[Source data]
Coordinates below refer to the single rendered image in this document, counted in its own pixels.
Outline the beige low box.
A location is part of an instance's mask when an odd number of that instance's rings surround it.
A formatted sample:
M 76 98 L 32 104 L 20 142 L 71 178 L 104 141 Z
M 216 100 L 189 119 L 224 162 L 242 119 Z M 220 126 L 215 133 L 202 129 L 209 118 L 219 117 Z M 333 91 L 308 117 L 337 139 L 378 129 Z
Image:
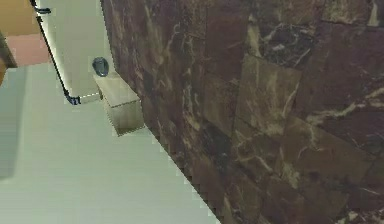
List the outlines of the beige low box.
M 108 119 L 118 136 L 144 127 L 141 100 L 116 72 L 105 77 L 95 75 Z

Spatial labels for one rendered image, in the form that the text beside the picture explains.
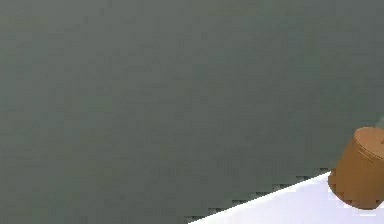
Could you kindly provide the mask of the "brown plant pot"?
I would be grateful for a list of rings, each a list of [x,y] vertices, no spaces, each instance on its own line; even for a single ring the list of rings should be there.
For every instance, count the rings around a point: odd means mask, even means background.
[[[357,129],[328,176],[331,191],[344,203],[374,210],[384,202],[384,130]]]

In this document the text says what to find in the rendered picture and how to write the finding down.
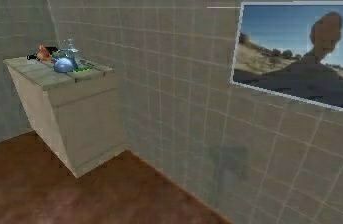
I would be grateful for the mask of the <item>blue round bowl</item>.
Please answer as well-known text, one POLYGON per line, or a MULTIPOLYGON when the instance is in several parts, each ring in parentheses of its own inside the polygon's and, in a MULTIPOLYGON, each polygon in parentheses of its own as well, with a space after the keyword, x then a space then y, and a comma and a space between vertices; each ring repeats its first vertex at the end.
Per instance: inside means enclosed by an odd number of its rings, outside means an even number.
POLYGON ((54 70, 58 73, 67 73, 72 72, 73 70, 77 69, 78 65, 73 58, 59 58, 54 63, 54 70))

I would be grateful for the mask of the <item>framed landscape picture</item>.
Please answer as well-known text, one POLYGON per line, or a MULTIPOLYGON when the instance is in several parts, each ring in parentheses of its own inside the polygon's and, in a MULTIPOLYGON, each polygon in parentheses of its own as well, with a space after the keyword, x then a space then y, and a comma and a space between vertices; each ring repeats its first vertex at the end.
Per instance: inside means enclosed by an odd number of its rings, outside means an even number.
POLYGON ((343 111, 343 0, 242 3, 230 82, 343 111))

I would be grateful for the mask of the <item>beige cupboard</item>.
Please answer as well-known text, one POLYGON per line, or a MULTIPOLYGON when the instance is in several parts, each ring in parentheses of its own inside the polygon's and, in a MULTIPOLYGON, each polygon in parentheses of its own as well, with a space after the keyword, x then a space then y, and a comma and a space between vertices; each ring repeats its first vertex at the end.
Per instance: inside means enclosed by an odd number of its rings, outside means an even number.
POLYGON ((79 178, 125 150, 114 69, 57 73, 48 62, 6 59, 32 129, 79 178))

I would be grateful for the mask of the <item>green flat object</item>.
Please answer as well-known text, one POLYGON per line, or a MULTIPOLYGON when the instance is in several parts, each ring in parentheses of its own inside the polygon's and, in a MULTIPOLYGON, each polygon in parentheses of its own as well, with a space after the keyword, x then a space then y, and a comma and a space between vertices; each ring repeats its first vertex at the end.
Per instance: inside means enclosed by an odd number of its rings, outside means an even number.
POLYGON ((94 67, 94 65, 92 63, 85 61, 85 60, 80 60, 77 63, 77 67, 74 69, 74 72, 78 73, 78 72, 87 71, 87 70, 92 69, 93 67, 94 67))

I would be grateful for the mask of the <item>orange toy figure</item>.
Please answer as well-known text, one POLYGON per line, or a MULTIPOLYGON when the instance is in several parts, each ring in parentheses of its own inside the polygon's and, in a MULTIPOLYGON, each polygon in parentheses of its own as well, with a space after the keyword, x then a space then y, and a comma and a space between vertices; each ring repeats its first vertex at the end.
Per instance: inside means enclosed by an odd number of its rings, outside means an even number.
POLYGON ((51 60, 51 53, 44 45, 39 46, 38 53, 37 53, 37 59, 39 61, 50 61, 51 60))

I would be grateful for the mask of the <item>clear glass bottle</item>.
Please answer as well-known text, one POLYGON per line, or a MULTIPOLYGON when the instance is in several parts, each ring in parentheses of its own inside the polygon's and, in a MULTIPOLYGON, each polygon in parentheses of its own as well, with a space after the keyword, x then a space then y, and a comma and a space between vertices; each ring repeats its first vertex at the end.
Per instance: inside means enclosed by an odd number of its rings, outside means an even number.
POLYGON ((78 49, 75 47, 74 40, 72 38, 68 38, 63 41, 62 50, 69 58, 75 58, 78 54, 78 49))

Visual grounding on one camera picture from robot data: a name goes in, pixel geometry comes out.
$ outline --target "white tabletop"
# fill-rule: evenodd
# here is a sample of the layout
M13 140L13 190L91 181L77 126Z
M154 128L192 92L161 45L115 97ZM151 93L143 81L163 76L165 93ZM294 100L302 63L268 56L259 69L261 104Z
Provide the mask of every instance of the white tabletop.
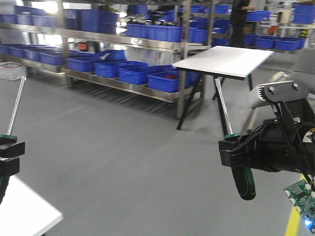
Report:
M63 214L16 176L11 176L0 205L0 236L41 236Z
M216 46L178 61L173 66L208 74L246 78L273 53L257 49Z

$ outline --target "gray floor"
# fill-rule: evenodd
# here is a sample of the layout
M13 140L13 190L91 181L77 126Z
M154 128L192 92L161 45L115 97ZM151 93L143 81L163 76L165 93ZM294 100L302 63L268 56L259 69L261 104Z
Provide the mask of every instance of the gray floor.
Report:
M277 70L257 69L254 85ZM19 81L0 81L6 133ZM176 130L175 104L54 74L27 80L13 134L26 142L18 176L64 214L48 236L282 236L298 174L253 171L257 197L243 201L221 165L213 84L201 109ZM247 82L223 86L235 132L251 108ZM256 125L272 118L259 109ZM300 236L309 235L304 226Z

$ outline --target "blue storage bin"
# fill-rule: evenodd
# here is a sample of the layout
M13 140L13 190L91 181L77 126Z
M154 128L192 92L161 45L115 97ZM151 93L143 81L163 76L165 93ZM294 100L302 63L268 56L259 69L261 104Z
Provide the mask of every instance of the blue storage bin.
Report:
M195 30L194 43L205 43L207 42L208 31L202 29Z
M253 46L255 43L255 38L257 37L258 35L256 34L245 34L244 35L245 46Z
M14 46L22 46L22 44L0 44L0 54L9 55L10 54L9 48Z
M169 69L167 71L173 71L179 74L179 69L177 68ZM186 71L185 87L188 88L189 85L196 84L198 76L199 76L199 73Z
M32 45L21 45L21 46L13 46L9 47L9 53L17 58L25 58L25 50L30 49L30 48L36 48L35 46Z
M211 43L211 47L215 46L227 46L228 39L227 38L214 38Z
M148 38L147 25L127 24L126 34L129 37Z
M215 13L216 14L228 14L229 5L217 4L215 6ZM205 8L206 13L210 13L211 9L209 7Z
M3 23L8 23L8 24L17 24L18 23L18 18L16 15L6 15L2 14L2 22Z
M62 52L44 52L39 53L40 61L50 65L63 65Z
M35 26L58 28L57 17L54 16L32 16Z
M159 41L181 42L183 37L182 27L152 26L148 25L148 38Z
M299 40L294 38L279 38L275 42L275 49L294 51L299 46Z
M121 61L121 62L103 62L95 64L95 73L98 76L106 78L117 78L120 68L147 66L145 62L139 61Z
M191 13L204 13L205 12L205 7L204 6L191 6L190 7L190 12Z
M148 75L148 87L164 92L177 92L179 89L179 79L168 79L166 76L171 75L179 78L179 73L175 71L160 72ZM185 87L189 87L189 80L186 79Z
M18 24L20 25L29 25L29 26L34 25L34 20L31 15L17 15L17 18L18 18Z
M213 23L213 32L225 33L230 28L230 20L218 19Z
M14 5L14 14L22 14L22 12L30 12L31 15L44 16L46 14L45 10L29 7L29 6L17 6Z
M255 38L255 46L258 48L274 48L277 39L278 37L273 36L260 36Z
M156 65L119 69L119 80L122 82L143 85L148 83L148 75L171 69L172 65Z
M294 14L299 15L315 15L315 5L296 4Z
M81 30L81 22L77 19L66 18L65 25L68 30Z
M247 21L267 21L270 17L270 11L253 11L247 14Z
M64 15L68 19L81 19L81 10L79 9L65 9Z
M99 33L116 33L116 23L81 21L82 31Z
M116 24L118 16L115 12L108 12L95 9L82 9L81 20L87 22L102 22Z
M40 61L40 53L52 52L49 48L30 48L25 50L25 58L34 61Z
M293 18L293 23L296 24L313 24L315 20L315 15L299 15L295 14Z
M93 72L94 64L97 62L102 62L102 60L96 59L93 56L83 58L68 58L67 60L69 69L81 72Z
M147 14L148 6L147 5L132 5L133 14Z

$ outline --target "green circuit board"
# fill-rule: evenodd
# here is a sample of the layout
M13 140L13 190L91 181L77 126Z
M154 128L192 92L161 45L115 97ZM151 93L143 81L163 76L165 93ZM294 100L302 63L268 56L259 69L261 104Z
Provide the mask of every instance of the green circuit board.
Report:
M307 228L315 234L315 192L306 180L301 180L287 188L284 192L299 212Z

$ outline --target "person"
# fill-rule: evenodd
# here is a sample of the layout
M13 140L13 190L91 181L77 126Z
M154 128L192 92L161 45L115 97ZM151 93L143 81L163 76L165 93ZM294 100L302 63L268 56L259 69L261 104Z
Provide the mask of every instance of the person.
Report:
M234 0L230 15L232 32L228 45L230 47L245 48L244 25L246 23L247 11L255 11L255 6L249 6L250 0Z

Aim of the exercise:
Where a line in the records above contains the string "tabletop", return that line.

Output of the task:
$ outline --target "white tabletop"
Provide the mask of every instance of the white tabletop.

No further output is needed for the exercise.